Dalle loro risposte ho trovato che tra i 9 e gli 11 anni c’è una maggioranza (52,7%) che ha visto e vissuto prepotenze e offese. Ho scoperto che le più frequenti sono prese in giro (62,5%), insulti (50%), minacce (35,7%) e l’esclusione dal gruppo (28,6%), faticosa da sopportare quanto le aggressioni fisiche (26,6%). Ho verificato che il bullo agisce di nascosto e che il cortile è pericoloso (46,4%) perché lo è sempre stato, ma mi ha sorpreso sentire che ancora oggi in classe non si è al sicuro perché molti vengono derisi (35,7%) e poi si finisce sui social. 

Mi ha confortato sapere che c’è un 51,8% di compagni che aiuta la vittima, ma mi preoccupa il gruppo (19,6%) che sa e non dice e quello (14,3%) che tace perché ha paura. Ancora di più fanno riflettere quelli che si divertono (8,9%) alle spalle di chi sta male. 

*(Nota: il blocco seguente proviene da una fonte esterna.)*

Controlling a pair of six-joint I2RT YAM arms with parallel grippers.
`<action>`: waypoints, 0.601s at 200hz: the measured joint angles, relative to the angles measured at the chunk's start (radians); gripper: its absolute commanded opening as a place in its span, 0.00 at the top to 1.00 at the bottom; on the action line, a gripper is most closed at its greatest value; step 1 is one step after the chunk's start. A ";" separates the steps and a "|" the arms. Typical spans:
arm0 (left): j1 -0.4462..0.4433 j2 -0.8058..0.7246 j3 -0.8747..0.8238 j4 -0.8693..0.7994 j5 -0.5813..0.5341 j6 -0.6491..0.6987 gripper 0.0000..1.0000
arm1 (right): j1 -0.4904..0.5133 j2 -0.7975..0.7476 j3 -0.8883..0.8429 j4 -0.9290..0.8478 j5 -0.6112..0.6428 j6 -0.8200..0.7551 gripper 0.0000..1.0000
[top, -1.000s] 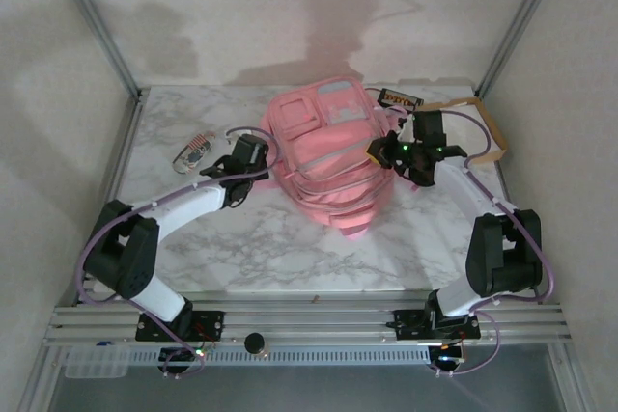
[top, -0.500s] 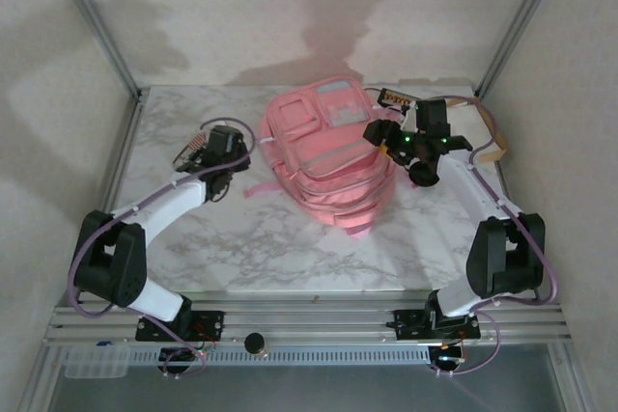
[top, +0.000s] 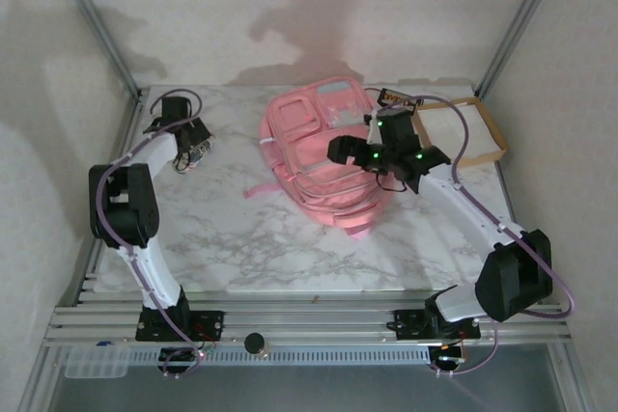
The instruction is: Pack books, pencil case, and school supplies into a backpack
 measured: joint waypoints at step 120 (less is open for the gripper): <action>0.024 0.197 0.142 -0.006 0.176 -0.006 0.01 | 0.156 0.114 -0.011 0.116 0.006 -0.011 0.01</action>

Se il 67,9% degli insegnanti sa intervenire per proteggere i più deboli, c’è ancora un 19,6% che non si accorge della violenza che gira dietro le loro spalle. 

Come sempre è la prevenzione e la formazione deglimadulti che serve. C’è sempre più bisogno di una comunità educante capace di cogliere il disagio, lo sconforto e le paure di un bambino preso di mira in classe e sui social. E credo che gli adulti significativi debbano diventare affidabili, attenti e capaci di accorgersi sia delle vittime che dei bulli per intervenire prima che sia tardi.

Per riconoscere chi sta male è importante che non si trascurino i cambiamenti improvvisi del comportamento e non si liquidi come scusa quel malessere del mattino che fa chiedere di non andare a scuola, quando invece blocca la paura dei bulli.

Anche il timore delle verifiche o delle interrogazioni potrebbe essere un segnale di ansia per i compagni minacciosi e un calo repentino del rendimento scolastico il campanello d’allarme. Se poi mancano gli amici reali e rari sono gli inviti dei pari, c’è da domandarsi cosa sta accadendo. 

I disturbi del sonno, quelli che fanno tirar tardi la notte magari a chattare sul cellulare, sono da controllare così come quello stare troppo a lungo nella propria camera potrebbe segnalare un iniziale ritiro da un mondo. Ancora di più, però, devono allertare i polsi coperti di bracciali e le felpe con maniche troppo lunghe. Segno che il disagio è già presente.